Как объяснить этот удивительный вопрос, заданный пятилетним ребёнком: «Мамочка, правда же, как странно, что я родилась именно в Москве?» Эта мысль посетила детскую головку неожиданно – она просто слетела с неба и поразила воображение, остановив дитя посреди улицы. Необъятность мира окружала меня, и я принадлежала этой необъятности, в которой гулкий и необозримый проспект, по которому мы двигались, терялся, не сравнимый с масштабами Земного шара. Я знала, что могла родиться в любой его точке, и была потрясена этим открытием.
Но мамин ответ потряс меня не меньше.
– Не могла бы, – сказала мама, – потому что мы, твои родители, живём в Москве.
Она не разделяла очевидности того, что знала я, и это было ещё более невероятно, чем факт моего появления в маленьком городе Москва среди таких же маленьких и бесчисленных городов, мерцающих, как звёзды, в тумане глобуса, куда мне надлежало спуститься.
Идея выбора душой своих родителей стала мне известна только недавно. Ещё более удивительна избирательность памяти, которая пронесла это, казалось бы, ненужное воспоминание до недавнего дня.
Осознающая собственное существование, помнящая своё детство и вчерашний день, я далеко не уверена в однозначности своего «я». Мне так же просто назвать себя «она» вместо «я». Мне так же легко устраниться, произнося «я», и ускользнуть от ответственности. Истина не принадлежит человеку – кто может поручиться, что «я» обозначает меня, пишущую эти строки?

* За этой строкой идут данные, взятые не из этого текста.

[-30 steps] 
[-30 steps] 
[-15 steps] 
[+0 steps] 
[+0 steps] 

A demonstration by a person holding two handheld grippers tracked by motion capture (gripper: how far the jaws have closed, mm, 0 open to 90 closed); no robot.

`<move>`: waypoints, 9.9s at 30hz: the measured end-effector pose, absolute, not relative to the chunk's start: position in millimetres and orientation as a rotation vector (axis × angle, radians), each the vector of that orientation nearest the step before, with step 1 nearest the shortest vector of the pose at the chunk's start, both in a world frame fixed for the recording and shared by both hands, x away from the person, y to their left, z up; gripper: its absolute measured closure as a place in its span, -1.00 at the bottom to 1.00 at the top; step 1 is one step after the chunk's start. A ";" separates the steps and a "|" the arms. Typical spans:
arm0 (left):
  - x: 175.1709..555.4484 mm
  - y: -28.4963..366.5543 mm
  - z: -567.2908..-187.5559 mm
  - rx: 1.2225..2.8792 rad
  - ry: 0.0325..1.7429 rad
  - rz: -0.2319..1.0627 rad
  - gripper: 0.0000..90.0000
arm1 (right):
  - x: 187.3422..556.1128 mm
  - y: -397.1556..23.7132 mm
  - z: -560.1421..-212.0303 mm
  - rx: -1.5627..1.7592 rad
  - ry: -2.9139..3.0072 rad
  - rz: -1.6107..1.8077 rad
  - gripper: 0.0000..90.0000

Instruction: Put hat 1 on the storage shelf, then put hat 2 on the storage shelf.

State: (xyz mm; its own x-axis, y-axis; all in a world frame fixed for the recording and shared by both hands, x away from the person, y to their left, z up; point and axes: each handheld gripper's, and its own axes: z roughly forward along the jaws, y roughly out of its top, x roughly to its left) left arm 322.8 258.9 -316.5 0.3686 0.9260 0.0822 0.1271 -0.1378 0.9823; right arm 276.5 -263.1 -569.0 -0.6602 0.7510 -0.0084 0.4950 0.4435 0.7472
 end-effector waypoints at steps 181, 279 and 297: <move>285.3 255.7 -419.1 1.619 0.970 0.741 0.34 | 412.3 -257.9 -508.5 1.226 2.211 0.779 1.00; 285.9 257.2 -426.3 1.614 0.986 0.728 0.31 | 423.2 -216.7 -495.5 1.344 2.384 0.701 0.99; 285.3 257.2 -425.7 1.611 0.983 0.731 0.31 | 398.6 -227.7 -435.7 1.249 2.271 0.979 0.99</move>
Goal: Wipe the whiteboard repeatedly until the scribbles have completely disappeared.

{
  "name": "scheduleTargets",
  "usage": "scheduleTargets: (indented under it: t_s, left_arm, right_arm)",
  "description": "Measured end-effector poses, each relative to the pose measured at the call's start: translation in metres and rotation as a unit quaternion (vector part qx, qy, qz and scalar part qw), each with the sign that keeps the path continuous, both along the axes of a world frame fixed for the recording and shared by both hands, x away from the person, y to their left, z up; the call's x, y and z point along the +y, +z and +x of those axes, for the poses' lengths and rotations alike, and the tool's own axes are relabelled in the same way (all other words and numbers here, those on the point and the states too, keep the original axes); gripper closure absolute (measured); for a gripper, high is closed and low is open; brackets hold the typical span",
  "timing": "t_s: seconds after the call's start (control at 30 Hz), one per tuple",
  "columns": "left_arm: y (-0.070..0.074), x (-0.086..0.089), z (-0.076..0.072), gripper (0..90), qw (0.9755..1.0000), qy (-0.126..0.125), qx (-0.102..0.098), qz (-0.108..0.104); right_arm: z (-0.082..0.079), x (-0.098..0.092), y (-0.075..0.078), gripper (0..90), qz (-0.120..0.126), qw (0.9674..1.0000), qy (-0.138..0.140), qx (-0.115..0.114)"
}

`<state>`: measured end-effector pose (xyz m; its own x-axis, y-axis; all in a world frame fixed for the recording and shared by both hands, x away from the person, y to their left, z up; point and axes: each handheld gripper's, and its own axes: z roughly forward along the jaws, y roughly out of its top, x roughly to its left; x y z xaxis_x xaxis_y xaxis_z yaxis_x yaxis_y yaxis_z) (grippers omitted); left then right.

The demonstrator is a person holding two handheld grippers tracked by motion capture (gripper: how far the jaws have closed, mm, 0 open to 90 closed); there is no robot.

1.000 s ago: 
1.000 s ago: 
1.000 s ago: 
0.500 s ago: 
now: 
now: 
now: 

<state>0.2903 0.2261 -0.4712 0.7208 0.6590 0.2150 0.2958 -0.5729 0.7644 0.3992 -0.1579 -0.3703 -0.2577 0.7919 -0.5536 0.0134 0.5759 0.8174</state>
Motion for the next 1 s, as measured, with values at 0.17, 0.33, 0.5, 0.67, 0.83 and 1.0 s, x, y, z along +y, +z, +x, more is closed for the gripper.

Я, чувствующая человеческое знание как нечто единое и неделимое на враждебные составляющие, принимаю как дополняющие друг друга точные науки и религии, гуманитарные и оккультные, медицину и шаманство, технические достижения и магию, спорт и искусство, чувственность и монашество, идею и её отсутствие. Неизвестно, сколь велика утерянная со времён зари человечества часть этого знания, но именно она, подозреваю, не даёт мне с уверенностью определить границы моего «я», как я определяю свой кошелёк или очки.
С высоты зрелого возраста совсем не удивляет древний совет философа познать самого себя, равно как и писательский интерес к истории своего «я», так мало принадлежащего нам, по сути чужого, загадочного, непредсказуемого и неопределимого, явно множественного и, что парадоксальнее всего, ощущаемого вне нас. Иначе откуда это настойчивое ощущение, что «я» – не я, а некто, ведущий моё телесное «я» по жизни и заставляющий исполнять своё предназначение?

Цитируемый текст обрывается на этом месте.